* ASSIGNED TASK
Set the data down again, exactly as it reads, but without the pictures.

--- START ---

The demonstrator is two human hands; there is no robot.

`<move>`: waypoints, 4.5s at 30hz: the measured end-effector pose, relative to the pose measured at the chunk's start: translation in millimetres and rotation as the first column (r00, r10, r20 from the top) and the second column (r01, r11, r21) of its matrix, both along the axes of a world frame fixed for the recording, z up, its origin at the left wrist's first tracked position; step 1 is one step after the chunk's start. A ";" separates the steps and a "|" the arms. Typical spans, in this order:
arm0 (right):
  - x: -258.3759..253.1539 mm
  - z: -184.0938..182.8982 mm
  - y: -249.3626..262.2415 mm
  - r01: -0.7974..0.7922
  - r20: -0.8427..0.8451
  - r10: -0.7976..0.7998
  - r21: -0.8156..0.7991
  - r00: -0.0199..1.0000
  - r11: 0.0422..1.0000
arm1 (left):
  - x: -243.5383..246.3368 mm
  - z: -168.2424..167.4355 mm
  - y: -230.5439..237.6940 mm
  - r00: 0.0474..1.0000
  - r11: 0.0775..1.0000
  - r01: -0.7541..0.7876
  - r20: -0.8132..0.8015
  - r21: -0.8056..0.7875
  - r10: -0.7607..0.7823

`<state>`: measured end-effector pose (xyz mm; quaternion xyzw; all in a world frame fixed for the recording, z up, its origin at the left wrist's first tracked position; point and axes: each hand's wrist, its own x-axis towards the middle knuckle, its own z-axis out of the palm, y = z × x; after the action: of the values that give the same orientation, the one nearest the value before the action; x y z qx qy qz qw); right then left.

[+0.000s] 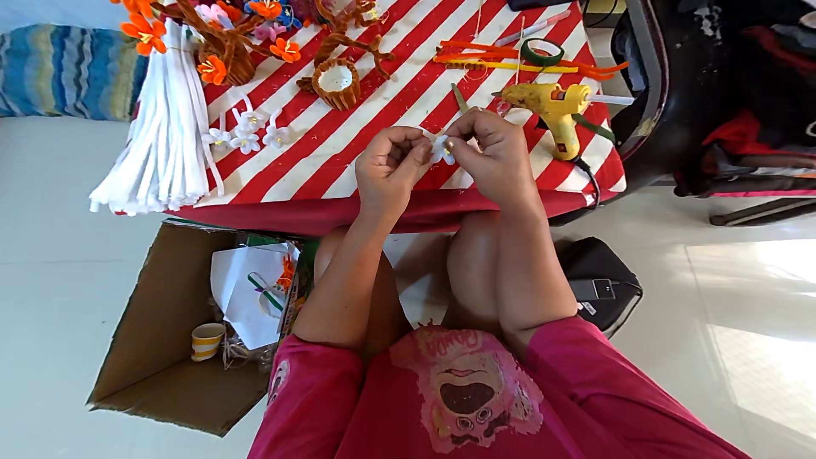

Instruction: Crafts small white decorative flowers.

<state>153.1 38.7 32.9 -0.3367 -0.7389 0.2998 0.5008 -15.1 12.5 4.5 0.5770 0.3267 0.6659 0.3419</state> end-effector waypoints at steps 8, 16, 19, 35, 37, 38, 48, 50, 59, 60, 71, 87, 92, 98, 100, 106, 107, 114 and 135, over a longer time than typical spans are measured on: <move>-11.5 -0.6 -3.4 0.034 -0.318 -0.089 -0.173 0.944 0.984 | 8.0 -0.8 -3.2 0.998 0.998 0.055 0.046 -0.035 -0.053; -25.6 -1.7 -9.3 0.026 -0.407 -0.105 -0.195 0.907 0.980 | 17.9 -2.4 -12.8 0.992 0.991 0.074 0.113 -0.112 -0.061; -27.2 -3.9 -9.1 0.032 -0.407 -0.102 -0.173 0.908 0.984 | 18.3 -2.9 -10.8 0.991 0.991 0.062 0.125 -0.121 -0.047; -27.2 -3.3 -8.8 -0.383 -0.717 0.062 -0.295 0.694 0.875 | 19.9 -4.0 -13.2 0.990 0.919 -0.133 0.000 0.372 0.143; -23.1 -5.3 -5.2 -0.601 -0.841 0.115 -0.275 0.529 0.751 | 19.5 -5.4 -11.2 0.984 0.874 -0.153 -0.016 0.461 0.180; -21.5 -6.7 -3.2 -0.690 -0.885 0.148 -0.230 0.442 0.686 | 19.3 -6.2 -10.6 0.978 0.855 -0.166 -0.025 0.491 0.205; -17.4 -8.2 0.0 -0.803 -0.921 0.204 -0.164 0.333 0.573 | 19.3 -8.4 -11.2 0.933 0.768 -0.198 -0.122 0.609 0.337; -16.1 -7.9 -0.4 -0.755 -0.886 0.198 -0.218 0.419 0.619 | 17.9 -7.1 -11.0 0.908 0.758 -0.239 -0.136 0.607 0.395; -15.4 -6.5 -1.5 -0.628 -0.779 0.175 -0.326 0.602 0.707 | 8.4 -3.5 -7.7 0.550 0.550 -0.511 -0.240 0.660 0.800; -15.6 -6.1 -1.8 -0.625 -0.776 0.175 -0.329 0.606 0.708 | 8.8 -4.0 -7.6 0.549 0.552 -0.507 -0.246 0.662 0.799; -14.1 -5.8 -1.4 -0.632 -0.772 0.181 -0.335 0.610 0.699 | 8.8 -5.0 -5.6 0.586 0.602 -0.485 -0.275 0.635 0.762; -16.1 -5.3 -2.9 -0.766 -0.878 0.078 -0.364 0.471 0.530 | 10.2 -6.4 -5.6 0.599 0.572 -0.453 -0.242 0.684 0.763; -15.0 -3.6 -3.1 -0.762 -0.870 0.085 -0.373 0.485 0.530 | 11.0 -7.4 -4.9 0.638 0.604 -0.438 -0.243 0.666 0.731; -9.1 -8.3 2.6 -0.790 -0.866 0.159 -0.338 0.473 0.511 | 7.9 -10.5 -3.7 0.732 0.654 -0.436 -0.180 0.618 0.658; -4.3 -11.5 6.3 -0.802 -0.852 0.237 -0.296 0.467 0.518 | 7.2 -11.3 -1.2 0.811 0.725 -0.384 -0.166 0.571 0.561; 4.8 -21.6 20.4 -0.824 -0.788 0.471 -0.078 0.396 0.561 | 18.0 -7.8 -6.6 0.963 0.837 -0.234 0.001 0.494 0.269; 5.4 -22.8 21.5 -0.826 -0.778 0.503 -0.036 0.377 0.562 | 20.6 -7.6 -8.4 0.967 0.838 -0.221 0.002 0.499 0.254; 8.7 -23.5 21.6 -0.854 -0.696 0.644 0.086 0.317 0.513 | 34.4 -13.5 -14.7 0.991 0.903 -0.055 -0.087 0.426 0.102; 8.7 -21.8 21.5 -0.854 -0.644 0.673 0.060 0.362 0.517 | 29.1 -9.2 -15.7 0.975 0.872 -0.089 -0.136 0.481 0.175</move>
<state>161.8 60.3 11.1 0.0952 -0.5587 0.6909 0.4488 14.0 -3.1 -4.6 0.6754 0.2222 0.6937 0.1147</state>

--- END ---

* SOLUTION BELOW
The demonstrator is two human hands; there is no robot.

`<move>`: waypoints, 4.5s at 30hz: the measured end-effector pose, relative to the pose measured at the chunk's start: translation in millimetres and rotation as the first column (r00, r10, r20 from the top) and the second column (r01, r11, r21) of its matrix, both along the axes of a world frame fixed for the recording, z up, its origin at the left wrist's first tracked position; step 1 is one step after the chunk's start. A ";" separates the steps and a "|" the arms. Typical spans, in this order:
arm0 (right):
  - x: -258.3759..253.1539 mm
  - z: -184.0938..182.8982 mm
  - y: -249.3626..262.2415 mm
  - r01: -0.7974..0.7922
  - r20: -0.8427..0.8451
  - r10: -0.7976..0.7998
  - r21: -0.8156..0.7991
  - r00: -0.0199..1.0000
  - r11: 0.0422..1.0000
arm1 (left):
  - x: -243.5383..246.3368 mm
  - z: -168.2424..167.4355 mm
  - y: -230.5439..237.6940 mm
  - r00: 0.0474..1.0000
  - r11: 0.0775..1.0000
  - r01: -0.7541..0.7876
  - r20: -0.8132..0.8015
  - r21: -0.8056..0.7875
  - r10: -0.7607..0.7823

`<state>`: measured end-effector pose (xyz mm; quaternion xyzw; all in a world frame fixed for the recording, z up, its origin at the left wrist's first tracked position; point and axes: each hand's wrist, its own x-axis towards the middle knuckle, its own z-axis out of the palm, y = z × x; after the action: of the values that give the same orientation, the one nearest the value before the action; x y z qx qy qz qw); right then left.

[+0.000s] 

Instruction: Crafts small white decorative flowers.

<state>153.1 38.7 32.9 -0.3367 -0.7389 0.2998 0.5008 -15.1 12.5 4.5 0.5770 0.3267 0.6659 0.3419</state> end-effector waypoints at steps 8, 16, 19, 35, 37, 38, 48, 50, 59, 60, 71, 87, 92, 98, 100, 106, 107, 114 and 135, over a longer time than typical spans are measured on: <move>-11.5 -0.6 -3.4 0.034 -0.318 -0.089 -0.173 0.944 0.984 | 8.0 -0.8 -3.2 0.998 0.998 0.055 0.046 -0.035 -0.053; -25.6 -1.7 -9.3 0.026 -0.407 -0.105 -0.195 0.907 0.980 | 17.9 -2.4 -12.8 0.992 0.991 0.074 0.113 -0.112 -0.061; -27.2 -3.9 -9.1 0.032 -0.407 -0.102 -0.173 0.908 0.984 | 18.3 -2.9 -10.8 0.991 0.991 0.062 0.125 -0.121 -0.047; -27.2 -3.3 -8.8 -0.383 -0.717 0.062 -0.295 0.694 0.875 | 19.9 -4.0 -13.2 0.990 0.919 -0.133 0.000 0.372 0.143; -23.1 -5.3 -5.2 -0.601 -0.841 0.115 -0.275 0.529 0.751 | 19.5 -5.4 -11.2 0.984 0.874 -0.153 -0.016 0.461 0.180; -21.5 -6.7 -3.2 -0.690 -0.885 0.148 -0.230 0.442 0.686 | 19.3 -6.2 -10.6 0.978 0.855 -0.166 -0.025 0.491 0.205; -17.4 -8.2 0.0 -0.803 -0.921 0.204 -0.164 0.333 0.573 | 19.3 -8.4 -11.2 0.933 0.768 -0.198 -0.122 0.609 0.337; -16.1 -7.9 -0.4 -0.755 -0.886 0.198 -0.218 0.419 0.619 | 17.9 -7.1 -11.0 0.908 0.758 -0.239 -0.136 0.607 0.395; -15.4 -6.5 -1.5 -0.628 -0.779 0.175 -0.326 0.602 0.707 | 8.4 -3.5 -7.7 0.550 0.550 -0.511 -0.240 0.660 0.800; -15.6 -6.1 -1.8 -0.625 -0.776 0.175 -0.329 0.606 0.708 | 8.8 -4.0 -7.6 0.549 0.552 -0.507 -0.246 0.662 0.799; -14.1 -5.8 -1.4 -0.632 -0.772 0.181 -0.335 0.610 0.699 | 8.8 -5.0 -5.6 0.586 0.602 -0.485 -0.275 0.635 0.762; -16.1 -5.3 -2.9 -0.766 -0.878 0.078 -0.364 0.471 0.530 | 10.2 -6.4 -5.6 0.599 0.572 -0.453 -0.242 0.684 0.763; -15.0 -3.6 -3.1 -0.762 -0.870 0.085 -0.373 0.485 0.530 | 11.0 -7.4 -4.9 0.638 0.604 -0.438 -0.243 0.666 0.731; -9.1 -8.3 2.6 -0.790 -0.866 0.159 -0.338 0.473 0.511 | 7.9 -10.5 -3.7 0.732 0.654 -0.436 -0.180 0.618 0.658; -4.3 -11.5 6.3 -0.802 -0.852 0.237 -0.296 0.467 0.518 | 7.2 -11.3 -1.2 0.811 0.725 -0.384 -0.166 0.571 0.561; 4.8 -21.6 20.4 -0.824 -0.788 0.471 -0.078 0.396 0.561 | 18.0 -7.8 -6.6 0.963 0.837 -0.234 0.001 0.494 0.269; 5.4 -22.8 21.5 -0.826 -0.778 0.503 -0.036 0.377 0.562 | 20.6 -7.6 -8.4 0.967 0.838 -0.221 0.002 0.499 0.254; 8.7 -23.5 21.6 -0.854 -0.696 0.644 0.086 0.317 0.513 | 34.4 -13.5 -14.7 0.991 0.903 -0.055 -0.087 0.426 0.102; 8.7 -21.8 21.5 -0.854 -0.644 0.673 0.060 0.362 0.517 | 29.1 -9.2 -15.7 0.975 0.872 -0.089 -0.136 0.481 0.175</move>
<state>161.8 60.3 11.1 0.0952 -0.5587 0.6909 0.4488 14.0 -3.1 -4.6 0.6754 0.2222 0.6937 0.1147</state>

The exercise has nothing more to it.